After several years of spending money to make the buildings handicapped-accessible, Alfred decided it was time to build something from scratch. “But I had no land,” she recalled.

That’s when a neighbor of the first AlfredHouse — an older man who had been a mentor to Alfred over the years — told her about a strip of foreclosed land next door to it. Alfred purchased the land and sought a construction loan.

“I got a loan finally, and we built AlfredHouse Five.
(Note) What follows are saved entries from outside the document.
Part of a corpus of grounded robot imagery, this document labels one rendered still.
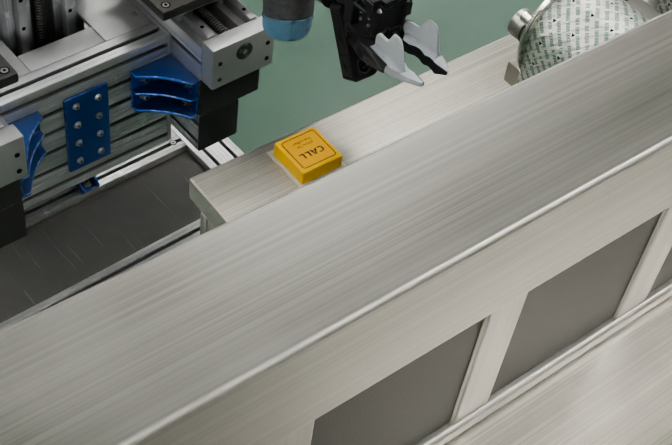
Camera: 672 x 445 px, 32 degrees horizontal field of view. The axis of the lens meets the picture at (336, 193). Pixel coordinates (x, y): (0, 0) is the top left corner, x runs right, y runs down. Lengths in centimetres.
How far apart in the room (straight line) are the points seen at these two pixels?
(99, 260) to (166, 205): 20
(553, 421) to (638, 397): 7
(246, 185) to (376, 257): 106
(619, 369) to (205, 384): 39
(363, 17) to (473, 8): 193
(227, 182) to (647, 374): 90
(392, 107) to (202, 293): 124
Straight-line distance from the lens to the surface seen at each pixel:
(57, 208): 250
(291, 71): 316
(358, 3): 155
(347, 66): 162
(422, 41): 156
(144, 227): 248
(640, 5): 150
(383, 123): 173
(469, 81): 183
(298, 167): 162
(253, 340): 53
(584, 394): 81
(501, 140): 64
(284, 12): 171
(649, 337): 86
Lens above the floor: 208
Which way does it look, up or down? 47 degrees down
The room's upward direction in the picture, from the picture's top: 9 degrees clockwise
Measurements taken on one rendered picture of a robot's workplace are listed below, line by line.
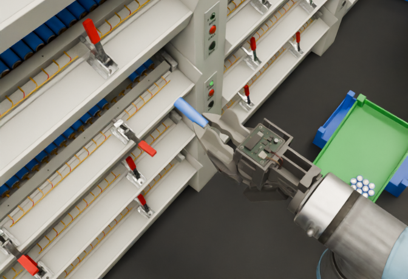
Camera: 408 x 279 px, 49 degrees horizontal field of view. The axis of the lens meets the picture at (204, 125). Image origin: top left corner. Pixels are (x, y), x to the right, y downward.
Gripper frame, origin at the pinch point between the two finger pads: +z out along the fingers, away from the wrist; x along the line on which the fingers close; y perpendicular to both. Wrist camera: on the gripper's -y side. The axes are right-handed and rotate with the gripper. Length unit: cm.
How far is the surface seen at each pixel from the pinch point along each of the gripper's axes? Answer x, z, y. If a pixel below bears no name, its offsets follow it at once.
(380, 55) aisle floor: -96, -6, -63
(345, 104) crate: -67, -7, -61
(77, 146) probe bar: 14.8, 16.2, -5.8
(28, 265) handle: 33.2, 6.9, -7.3
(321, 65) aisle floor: -78, 9, -64
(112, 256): 20, 11, -49
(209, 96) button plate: -15.8, 11.1, -18.9
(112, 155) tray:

It’s a beautiful building — my own building, the way I wanted it,” she said.

Later, the mentor moved and sold her his land as well, enabling Alfred to build a third building, which she named after her grandmother, Florence.

Several years later, Potomac Group Homes reached out to her, entreating her to manage their properties on River Road and Old Georgetown Road, which they also started to do.

A hands-on CEO

As CEO of AlfredHouse Eldercare, Alfred makes frequent appearances at the company’s 10 properties, visiting one or two of them every day to give residents “a little attention,” she said.

“It is so endearing to watch their reactions,” she said. “I sit with them; I start dancing if the music is on.”

Two of Alfred’s sons work at AlfredHouse Eldercare (the third is a chef).

“I told them that either you use your energy and your intelligence to promote somebody else, or you can use the same energy and same hard work to promote this work, which is so worthy, so gratifying.

“You will never become a billionaire, but you will have such peace when you lie on your pillow at night.”

What’s next for the company? Alfred hopes to build a medical daycare building “because that is a real need at this time,” she said. “Professional young people are willing to take care of their parents at night, but they have to go to work.”

She envisions a small garden and a kitchen. “I have a lot of dreams about that.”

In the meantime, Alfred is busy writing a regular column for the company’s newsletter, which is distributed to residents, social workers and other community partners.

She has also served as a governor’s appointee to an advisory board. And of course, she visits her residents, pushing their wheelchairs or just sharing a laugh, as she did when she was a child.

“It gives me a lot of joy,” she said. “I don’t have a boss, but my boss is my God. And I hold myself responsible to Him.”